- Caídas recientes son las más duras en las últimas décadas
Mark Rice-Oxley (AFP)
LONDRES.- La caída actual de las bolsas mundiales es la más larga y extensa desde hace 20 años, es decir, una generación, estiman ciertos analistas en Londres, que prevén en cambio una recuperación en el segundo semestre.
“Nadie con menos de 40 años había visto algo parecido”, subrayó esta semana Bob Semple, economista del Deutsche Bank, quien recordó varias cifras inquietantes:
– El índice de la bolsa electrónica estadounidense Nasdaq, que cuenta ante todo con valores de alta tecnología, ha perdido más del 60% de su valor en menos de un año.
– La bolsa de Tokio está en su peor nivel desde hace 16 años.
– La bolsa de Londres está en su peor nivel desde hace dos años, la de Francfort desde hace 15 meses.
– El Standard and Poor’s 500, que cubre un abanico más amplio de valores, entró oficialmente en una fase de corrección, es decir, en jerga bursátil, una caída del 20% respecto al último tope.
Las comparaciones son inevitables con las precedentes correcciones bursátiles, como el krach de 1987, la crisis asiática de 1997 o la debilidad de los mercados emergentes en 1998.

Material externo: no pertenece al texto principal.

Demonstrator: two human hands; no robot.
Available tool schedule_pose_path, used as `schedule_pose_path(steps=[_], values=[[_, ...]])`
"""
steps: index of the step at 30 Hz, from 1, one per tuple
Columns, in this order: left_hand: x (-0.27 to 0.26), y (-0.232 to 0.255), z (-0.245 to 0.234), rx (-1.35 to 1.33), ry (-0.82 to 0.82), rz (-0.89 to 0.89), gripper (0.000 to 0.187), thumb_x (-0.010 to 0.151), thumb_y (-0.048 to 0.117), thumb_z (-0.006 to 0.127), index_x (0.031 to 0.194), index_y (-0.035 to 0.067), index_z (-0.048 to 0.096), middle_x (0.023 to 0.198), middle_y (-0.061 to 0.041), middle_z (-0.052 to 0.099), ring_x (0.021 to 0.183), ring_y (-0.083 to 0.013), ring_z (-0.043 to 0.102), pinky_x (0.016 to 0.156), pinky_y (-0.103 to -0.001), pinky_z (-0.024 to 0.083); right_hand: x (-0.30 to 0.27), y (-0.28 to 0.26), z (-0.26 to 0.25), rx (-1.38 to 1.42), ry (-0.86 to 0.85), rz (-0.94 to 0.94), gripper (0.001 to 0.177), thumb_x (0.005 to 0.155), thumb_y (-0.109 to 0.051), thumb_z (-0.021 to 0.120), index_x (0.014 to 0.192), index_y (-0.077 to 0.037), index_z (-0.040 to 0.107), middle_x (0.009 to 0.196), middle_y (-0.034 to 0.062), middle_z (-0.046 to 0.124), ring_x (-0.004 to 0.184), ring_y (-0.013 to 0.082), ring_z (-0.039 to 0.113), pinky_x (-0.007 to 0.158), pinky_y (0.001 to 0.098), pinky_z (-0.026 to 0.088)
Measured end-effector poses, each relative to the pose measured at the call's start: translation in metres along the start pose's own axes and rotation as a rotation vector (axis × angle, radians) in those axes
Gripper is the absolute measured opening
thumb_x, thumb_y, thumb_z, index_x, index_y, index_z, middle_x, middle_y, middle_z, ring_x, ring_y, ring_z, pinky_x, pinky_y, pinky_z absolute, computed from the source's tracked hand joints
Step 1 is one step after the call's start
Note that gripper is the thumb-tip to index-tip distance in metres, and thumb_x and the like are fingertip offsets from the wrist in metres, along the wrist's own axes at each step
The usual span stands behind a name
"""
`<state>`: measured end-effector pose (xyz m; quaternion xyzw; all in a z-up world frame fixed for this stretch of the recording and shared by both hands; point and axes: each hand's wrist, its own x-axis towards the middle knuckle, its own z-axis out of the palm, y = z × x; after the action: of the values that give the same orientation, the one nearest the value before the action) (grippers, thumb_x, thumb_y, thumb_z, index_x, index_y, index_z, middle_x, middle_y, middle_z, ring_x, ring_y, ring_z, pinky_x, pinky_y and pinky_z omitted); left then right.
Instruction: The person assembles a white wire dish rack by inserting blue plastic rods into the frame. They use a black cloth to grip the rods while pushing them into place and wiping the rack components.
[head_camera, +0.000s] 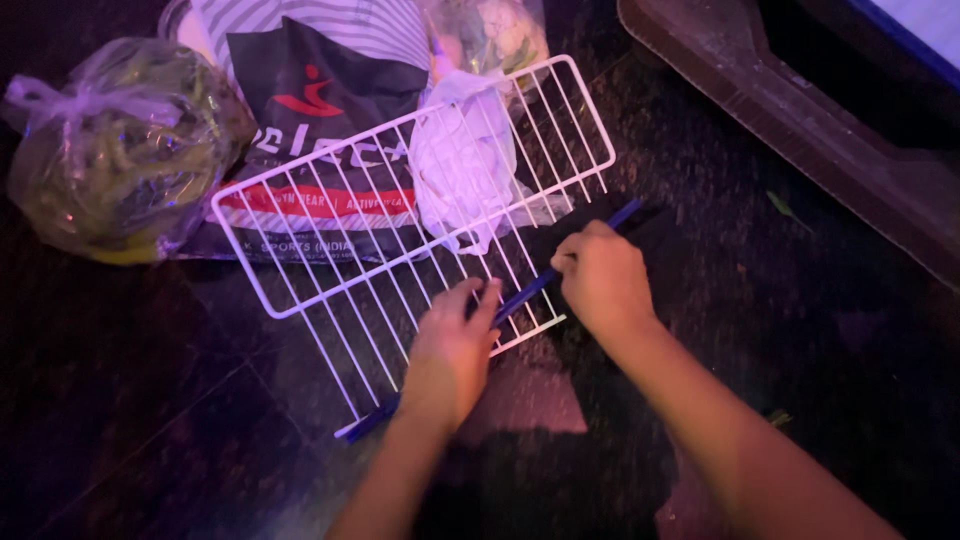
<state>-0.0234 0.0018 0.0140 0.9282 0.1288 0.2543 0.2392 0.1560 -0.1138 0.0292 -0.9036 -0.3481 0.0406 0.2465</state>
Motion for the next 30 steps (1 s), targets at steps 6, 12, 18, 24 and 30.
schedule_pose_path(steps=[6, 12, 18, 24, 30], values=[[-0.071, -0.016, -0.061, 0.189, -0.102, -0.282, 0.043, 0.074, 0.031, 0.081, 0.112, 0.012, 0.075, 0.104, -0.008, 0.065, 0.098, -0.0308, 0.059, 0.081, -0.048, 0.045, -0.02, -0.003, 0.005, 0.025, 0.18, -0.065, 0.006, 0.088, -0.009, 0.071, 0.088, -0.005, 0.076, 0.092, 0.0153, 0.068, 0.08, 0.0406, 0.068, 0.073, 0.0495, 0.055], [-0.103, -0.022, -0.054, 0.017, 0.007, -0.478, 0.024, 0.079, 0.014, 0.076, 0.102, 0.009, 0.078, 0.095, -0.009, 0.068, 0.094, -0.0313, 0.062, 0.085, -0.042, 0.05, -0.047, -0.017, 0.02, -0.006, 0.201, -0.156, 0.008, 0.091, -0.004, 0.066, 0.09, -0.003, 0.074, 0.093, 0.0168, 0.067, 0.079, 0.041, 0.067, 0.071, 0.0485, 0.054], [-0.098, -0.017, -0.057, 0.0, 0.082, -0.53, 0.02, 0.076, 0.013, 0.078, 0.095, 0.008, 0.079, 0.091, -0.007, 0.07, 0.093, -0.0314, 0.063, 0.083, -0.042, 0.051, -0.094, -0.067, 0.046, 0.059, 0.102, -0.264, 0.012, 0.086, -0.001, 0.063, 0.094, -0.002, 0.073, 0.095, 0.0164, 0.067, 0.087, 0.0391, 0.067, 0.075, 0.0465, 0.055], [-0.093, -0.015, -0.06, -0.022, 0.034, -0.568, 0.018, 0.074, 0.014, 0.08, 0.092, 0.009, 0.08, 0.091, -0.006, 0.071, 0.092, -0.0299, 0.064, 0.085, -0.042, 0.051, -0.084, -0.049, 0.016, -0.05, 0.059, -0.344, 0.027, 0.079, 0.003, 0.06, 0.101, -0.003, 0.075, 0.102, 0.0164, 0.068, 0.096, 0.0377, 0.066, 0.082, 0.045, 0.054], [-0.094, -0.013, -0.047, -0.014, 0.108, -0.483, 0.02, 0.074, 0.01, 0.077, 0.094, 0.008, 0.079, 0.094, -0.008, 0.07, 0.095, -0.0317, 0.063, 0.085, -0.042, 0.051, -0.094, -0.054, 0.037, 0.037, -0.003, -0.128, 0.013, 0.088, -0.005, 0.065, 0.097, 0.0, 0.073, 0.097, 0.0177, 0.065, 0.092, 0.0373, 0.065, 0.08, 0.0447, 0.053]])
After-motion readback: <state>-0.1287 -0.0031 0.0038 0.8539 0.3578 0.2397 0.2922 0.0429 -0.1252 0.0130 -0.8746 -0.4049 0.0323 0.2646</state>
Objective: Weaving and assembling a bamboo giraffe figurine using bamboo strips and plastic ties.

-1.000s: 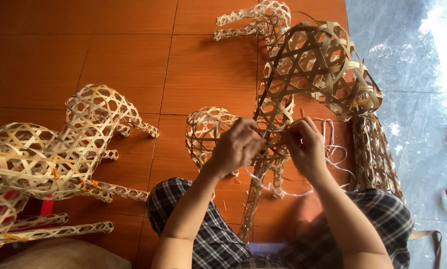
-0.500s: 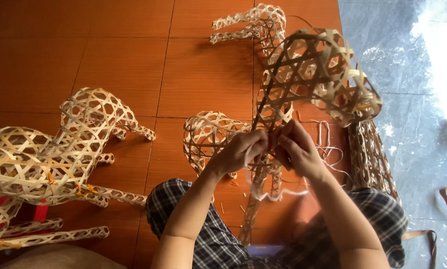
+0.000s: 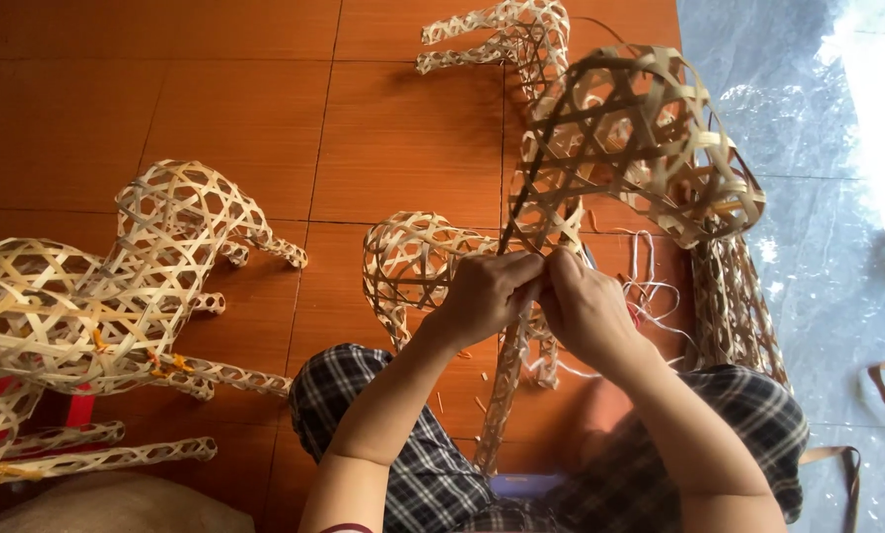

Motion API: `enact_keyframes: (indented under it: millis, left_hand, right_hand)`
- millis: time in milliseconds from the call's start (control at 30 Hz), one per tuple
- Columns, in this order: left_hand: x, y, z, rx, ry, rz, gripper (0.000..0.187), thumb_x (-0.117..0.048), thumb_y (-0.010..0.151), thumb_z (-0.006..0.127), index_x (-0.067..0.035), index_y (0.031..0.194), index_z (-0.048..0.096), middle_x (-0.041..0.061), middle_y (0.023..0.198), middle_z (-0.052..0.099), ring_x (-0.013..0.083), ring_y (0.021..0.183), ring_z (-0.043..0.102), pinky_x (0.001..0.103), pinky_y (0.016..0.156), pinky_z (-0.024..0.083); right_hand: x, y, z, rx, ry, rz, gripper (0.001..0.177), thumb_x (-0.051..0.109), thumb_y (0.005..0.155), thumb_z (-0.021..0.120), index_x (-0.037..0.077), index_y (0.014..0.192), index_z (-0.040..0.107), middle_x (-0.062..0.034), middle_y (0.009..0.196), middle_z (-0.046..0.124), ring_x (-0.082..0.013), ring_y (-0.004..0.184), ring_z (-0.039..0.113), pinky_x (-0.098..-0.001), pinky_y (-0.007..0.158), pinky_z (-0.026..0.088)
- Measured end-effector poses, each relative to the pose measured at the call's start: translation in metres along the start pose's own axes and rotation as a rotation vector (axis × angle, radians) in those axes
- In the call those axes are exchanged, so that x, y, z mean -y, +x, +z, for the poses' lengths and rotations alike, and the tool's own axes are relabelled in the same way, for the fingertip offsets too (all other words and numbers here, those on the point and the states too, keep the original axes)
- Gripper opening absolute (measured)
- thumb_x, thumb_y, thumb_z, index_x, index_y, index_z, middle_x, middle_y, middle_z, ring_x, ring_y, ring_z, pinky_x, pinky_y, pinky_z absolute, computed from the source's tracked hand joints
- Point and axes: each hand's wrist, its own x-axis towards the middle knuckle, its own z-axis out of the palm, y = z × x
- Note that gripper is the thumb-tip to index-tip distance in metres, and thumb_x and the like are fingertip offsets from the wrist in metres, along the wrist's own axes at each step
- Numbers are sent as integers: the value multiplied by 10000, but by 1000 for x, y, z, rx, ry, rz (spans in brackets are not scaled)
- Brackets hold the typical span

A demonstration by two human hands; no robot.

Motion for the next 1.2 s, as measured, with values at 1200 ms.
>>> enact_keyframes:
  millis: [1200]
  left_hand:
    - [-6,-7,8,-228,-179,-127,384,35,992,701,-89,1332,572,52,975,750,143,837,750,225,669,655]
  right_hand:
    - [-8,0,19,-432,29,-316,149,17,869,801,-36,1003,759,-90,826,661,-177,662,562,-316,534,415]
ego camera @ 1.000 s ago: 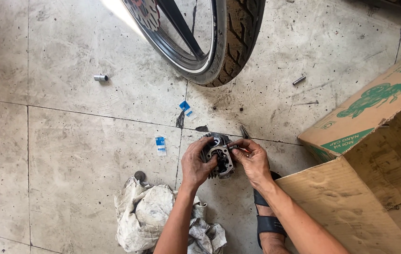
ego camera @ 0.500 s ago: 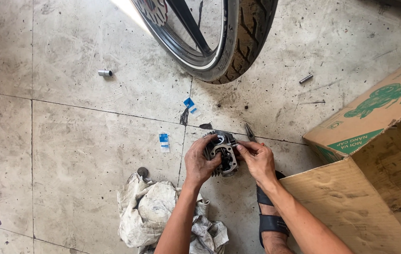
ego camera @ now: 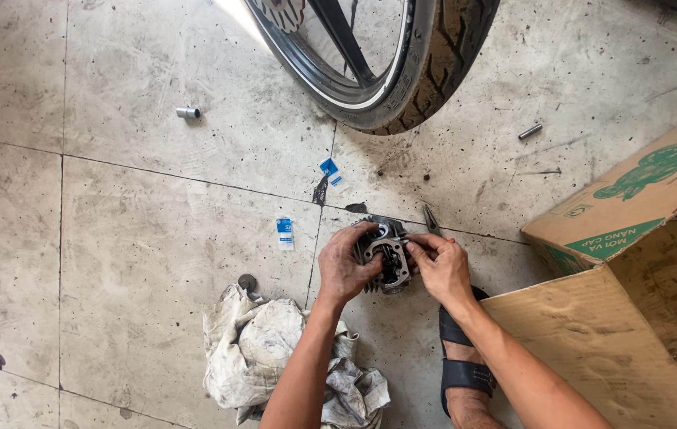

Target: The person sits on the floor and assembles small metal components into a motorcycle engine cylinder head. They wipe the part with a cloth, then repeatedly pick up pins and other small pieces from a cardboard box and insert them into the cylinder head, adjusting the assembly by hand.

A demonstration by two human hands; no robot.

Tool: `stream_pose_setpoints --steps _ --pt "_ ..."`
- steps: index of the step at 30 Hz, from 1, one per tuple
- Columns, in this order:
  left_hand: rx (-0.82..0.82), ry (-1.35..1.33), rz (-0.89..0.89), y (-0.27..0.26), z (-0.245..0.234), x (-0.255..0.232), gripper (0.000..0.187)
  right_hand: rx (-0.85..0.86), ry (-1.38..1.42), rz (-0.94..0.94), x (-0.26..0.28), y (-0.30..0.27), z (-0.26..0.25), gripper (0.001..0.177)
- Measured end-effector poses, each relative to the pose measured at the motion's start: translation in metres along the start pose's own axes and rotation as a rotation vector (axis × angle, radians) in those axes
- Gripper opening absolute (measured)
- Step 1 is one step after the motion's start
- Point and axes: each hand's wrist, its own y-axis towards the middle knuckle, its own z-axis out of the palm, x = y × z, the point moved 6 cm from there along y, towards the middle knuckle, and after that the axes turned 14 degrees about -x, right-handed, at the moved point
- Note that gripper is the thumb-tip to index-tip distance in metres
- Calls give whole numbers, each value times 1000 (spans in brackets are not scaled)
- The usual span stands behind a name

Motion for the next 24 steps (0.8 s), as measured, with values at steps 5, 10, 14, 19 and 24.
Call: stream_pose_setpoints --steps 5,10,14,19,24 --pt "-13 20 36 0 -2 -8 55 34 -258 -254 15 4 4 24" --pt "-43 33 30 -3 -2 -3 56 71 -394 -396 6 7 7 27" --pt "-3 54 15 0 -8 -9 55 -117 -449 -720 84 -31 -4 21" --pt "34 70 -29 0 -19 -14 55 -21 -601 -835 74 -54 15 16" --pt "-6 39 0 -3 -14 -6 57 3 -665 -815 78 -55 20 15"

A su juicio, sin embargo, la baja actual se prolonga desde hace demasiado tiempo, y es más profunda y destructora que todas las que se produjeron desde la recesión mundial de principios de los años 80.
Eso no significa forzosamente que se trate de un verdadero crack bursátil.
“Un crack bursátil significa una caída inesperada, como en 1987, cuando todo se hundió”, señaló Bob Semple.
“Esta vez es un problema a largo plazo. Dura más tiempo que un crack. No hemos visto nada de ese tipo desde la recesión de los años 80”, comentó Semple.
La caída de los mercados empezó en abril del año pasado, cuando la tendencia del Nasdaq, que subía desde hace meses, se invirtió.
La marejada se llevó primero a los valores de internet y se extendió luego al sector de las telecomunicaciones.
Grandes compañías empezaron a publicar advertencias sobre sus resultados.
Las inversiones bajaron, y en consecuencia se produjeron nuevas advertencias.
Luego la economía estadounidense hundió el clavo: una bajada sensible del crecimiento en el cuarto trimestre, primer signo tangible de que el cuento de hadas del crecimiento en los últimos diez años llegaba a su fin.
El escenario fue muy diferente en 1987: los mercados perdieron por entonces un 20% en pocas sesiones, pero volvieron a recuperarse en pocas semanas.
Los cracks de 1997 y 1998 fueron provocados por su parte por el temor a un hundimiento de los mercados asiáticos y emergentes.
“Eso refleja un pesimismo más generalizado”, estima Peter Oppenheimer, estratega del banco HSBC.
“La crisis asiática provocó una bajada de ritmo de las economías occidentales. Actualmente, son las economías occidentales las que corren el riesgo de una recesión, en particular Estados Unidos”, añadió este experto.